I groaned inwardly. Oh God, did we have to get the whole family involved here? Why on earth had I come? In fact, why didn’t I just slip away now and forget all about it?

The green door opened and the woman peered around. She was wearing a housecoat and Dr Scholl sandals, and I spotted a wheelchair behind her in the hall.

“This lass has come to see Nina,” explained Bob with a sideways nod at me.

“Oooh, has she now?” she said with evident interest, coming more squarely into the doorway. “Well, she should be up there, luv. Is she expecting you?”

“Um, well not exactly.” I hesitated. They gazed expectantly at me. “I’m – I’m a parent, from school. From – her school.”
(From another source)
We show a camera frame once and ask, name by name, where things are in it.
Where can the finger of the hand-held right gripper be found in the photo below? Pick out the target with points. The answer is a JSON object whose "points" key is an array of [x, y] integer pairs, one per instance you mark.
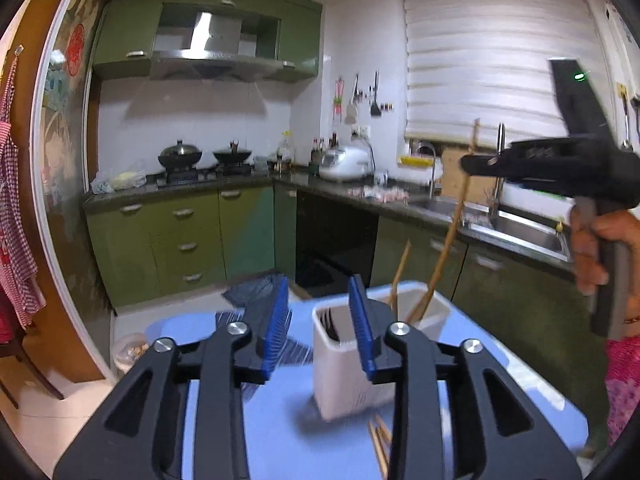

She beamed. “Oh well, she’ll be pleased to see you, I know she will. She’s always keen to get involved with the kiddies, isn’t she, Bob? Have you tried the bell?”

“No, I – ” haven’t had a chance, I wanted to say through gritted teeth, but stopped short of saying anything at all as I heard a clattering down the stairs behind her. Pink, fluffy slippers appeared, then nylon encased legs, a floral skirt, and then Nina was beside her mother in the communal hall. She looked tired, dishevelled and unmade up. Her face was very pale. As she stared at me, her right hand slowly reached out and gripped the banister rail tight.

“What d’you want?”

Her parents caught the tone of her voice and turned quickly. They glanced at her, then back at me. As they did, I could see the penny making its slippery way down and, as it dropped, so did their smiles. Her mother’s face sagged.

“Well, I – I wanted to talk to you,” I faltered nervously. I flushed, from nerves, sure, but actually, from anger too. Jesus, who was the wronged party around here? Why should I be feeling guilty? Surely the aggressive, defensive tone should be mine, not hers? Who exactly was the floozie here, hmm? Nina’s eyes dropped to the lino floor, almost, I thought, in recognition of this. She nodded.

“You’d better come up.”

“Nina, d’you want me to – ” her mother shot out an anxious hand. Nina shook it off her arm.

“No, Mum, I’ll be fine.”

They both watched silently as I followed their daughter upstairs, and as I turned at the top, I saw the man put an arm around his wife’s shoulders.

A separate front door opened on to a tiny hallway with a night storage heater and not much else, which in turn issued on to a light, airy sitting room. I followed Nina through and realised it stretched the length of the flat – which wasn’t large – with two sash windows on to the street. Coir matting covered the floor and a pair of identical white sofas with rather worn, washable damask covers stood either side of a wooden fireplace. Oatmeal hessian curtains hung at the windows from black, wrought-iron poles and on the white walls or on shelves, driftwood collages, twiggy sculptures and large church candles perched. All was cream, all was neutral, all was very safe and very Habitat. And how unlike my own eclectic, cluttered chintzy home, I thought, glancing around, full of clashing colours and mistakes, but at least they were my mistakes and not Terence Conran’s. I tried to imagine Johnny here, full length on one of those creamy sofas, reading the Sunday papers, picking his nose, swigging a beer. Suddenly, I realised I could. Yes, why not? Totally at home, no doubt, his feet on that ethnic wooden coffee table. Fury rose and it strengthened my resolve.